=== Your task ===
Look below for the line that has "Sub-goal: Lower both"; output exactly from it through the line that has "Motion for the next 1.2", and leave the pictures out.

(Recorded data)
--*--

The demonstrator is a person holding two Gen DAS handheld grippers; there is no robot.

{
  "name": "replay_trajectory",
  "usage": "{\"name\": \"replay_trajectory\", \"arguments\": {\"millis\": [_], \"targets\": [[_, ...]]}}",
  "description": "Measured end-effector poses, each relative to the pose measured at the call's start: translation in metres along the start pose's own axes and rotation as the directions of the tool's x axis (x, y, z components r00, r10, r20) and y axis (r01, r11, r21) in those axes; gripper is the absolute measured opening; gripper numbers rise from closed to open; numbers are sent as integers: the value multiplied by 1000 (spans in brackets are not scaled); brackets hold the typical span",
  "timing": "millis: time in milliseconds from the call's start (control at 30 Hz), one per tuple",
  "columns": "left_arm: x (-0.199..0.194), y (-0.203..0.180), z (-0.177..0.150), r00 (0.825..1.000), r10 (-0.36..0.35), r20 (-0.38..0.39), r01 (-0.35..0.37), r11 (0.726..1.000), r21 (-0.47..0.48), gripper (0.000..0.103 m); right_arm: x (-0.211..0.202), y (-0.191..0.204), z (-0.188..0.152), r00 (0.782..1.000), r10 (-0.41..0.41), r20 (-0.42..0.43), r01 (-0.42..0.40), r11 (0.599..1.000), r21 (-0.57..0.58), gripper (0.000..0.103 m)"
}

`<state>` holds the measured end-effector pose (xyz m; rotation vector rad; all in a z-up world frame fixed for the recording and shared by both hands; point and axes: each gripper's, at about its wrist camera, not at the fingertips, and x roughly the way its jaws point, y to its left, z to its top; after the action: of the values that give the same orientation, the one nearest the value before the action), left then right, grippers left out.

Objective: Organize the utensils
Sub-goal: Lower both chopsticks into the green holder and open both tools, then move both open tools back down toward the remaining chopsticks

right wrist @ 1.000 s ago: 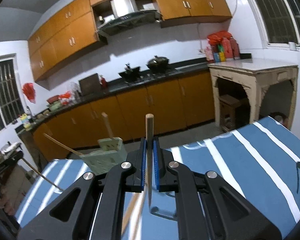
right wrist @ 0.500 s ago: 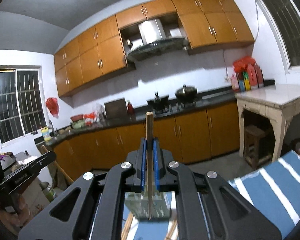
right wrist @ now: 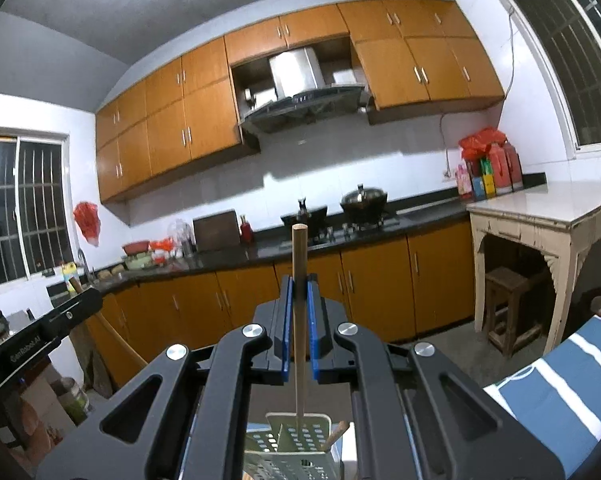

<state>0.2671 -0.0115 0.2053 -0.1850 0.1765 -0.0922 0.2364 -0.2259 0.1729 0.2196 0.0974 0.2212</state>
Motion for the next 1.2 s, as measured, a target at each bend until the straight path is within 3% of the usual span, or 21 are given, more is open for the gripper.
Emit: {"name": "replay_trajectory", "arguments": {"millis": [467, 533, 567, 600, 633, 967, 1200], "targets": [[21, 25, -34, 995, 11, -98, -14, 999, -29, 8, 22, -5, -21, 989, 1, -146, 5, 999, 39, 10], [21, 27, -35, 994, 14, -108, -17, 999, -33, 10, 20, -5, -20, 989, -5, -145, 11, 999, 35, 20], [20, 27, -35, 994, 17, -109, -20, 999, -32, 12, 16, -6, -19, 990, -12, -138, 17, 999, 33, 33], [19, 28, -34, 994, 20, -109, -24, 999, -32, 15, 13, -7, -18, 991, -17, -130, 21, 999, 32, 40], [17, 28, -34, 994, 23, -107, -26, 999, -31, 16, 11, -7, -17, 992, -19, -124, 23, 999, 31, 40], [-25, 34, -29, 995, 47, -89, -50, 998, -26, 27, -25, -18, -11, 991, -56, -121, 58, 998, 11, 43], [-70, 56, -60, 987, 88, -133, -90, 996, -9, 31, -53, -44, -48, 968, -120, -221, 123, 992, 1, 43]]}}
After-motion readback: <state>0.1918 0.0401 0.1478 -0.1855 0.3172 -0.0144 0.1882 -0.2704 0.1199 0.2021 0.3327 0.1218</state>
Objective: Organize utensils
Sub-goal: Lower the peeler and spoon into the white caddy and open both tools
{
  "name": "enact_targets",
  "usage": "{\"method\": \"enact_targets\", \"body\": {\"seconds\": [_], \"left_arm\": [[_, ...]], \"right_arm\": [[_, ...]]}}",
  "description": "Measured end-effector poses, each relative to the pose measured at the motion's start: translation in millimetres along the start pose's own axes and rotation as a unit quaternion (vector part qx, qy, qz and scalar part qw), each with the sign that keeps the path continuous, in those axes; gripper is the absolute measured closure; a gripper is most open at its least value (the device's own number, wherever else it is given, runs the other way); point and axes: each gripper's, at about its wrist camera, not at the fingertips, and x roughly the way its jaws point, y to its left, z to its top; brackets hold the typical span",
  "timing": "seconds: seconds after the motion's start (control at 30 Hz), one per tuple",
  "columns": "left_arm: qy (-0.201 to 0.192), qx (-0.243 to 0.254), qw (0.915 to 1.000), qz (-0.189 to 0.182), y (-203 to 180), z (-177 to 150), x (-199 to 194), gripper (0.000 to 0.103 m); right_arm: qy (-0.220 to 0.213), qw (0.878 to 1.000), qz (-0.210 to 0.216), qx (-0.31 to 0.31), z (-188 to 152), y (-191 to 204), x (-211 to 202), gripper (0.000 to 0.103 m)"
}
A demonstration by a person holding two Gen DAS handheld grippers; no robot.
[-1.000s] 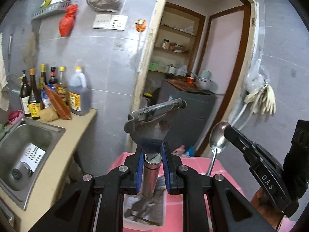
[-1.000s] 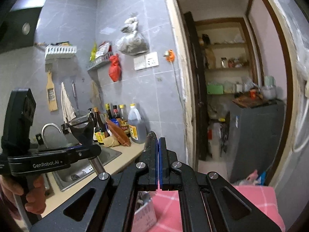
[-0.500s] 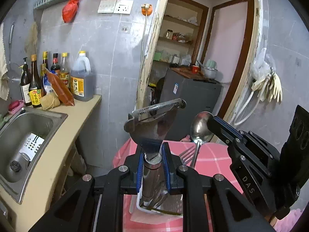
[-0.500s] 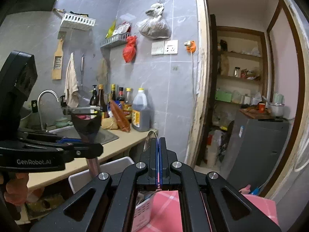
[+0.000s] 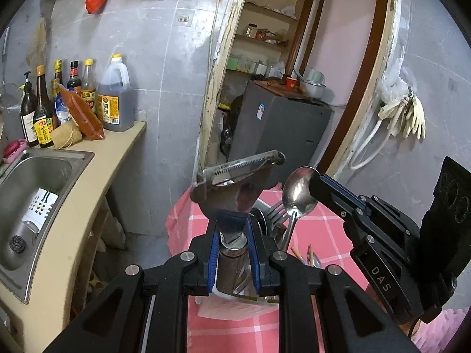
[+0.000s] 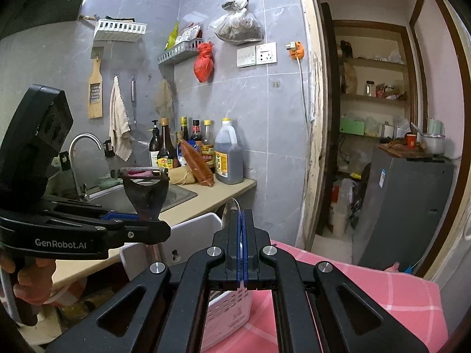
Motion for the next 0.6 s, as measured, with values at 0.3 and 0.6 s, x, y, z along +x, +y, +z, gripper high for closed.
{"method": "enact_targets", "body": {"seconds": [0.3,0.6], "left_arm": [[0.018,0.001,0.9998,-0.003,1,1,-1,0.083],[0.040,-0.011,0.9991,-0.004,3,-4,-2,0.079]], "right_arm": [[0.015,0.999,0.018,0.025,-9,-5,-3,0.100],[0.011,0.999,0.014,0.048,-10,-15,-19,0.094]]}}
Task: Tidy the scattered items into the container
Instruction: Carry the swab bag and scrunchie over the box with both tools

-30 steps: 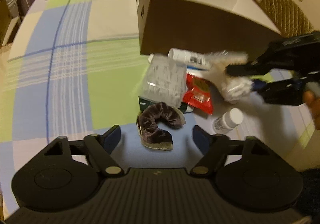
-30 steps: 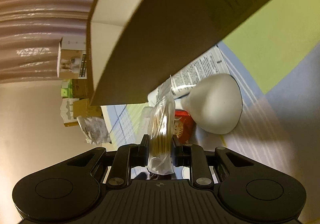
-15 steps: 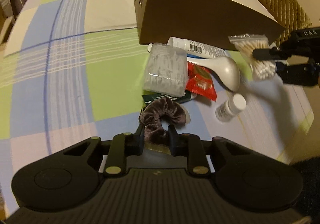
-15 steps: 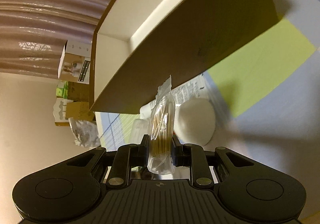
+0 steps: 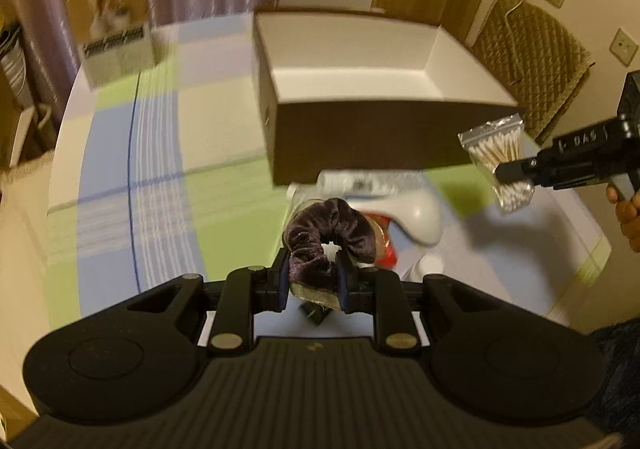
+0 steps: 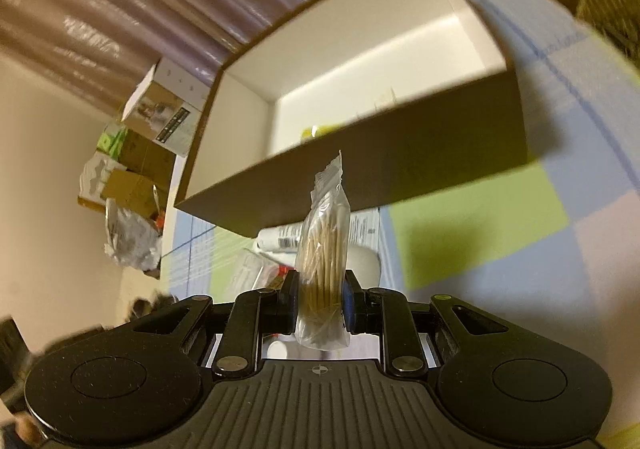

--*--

=== Exercise output ===
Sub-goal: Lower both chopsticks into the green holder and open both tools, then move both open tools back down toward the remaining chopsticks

right wrist @ 1.000 s ago: 
right wrist @ 0.500 s ago: 
right wrist @ now: 

<state>0.2671 -0.0115 0.2053 -0.1850 0.1765 -0.0922 0.2364 -0.2259 0.1729 0.2196 0.0974 0.2212</state>
Motion for the next 1.2 s, as measured, a target at each bend until the straight path is within 3% of the usual span, or 21 are given, more is open for the gripper.

That wraps up the answer.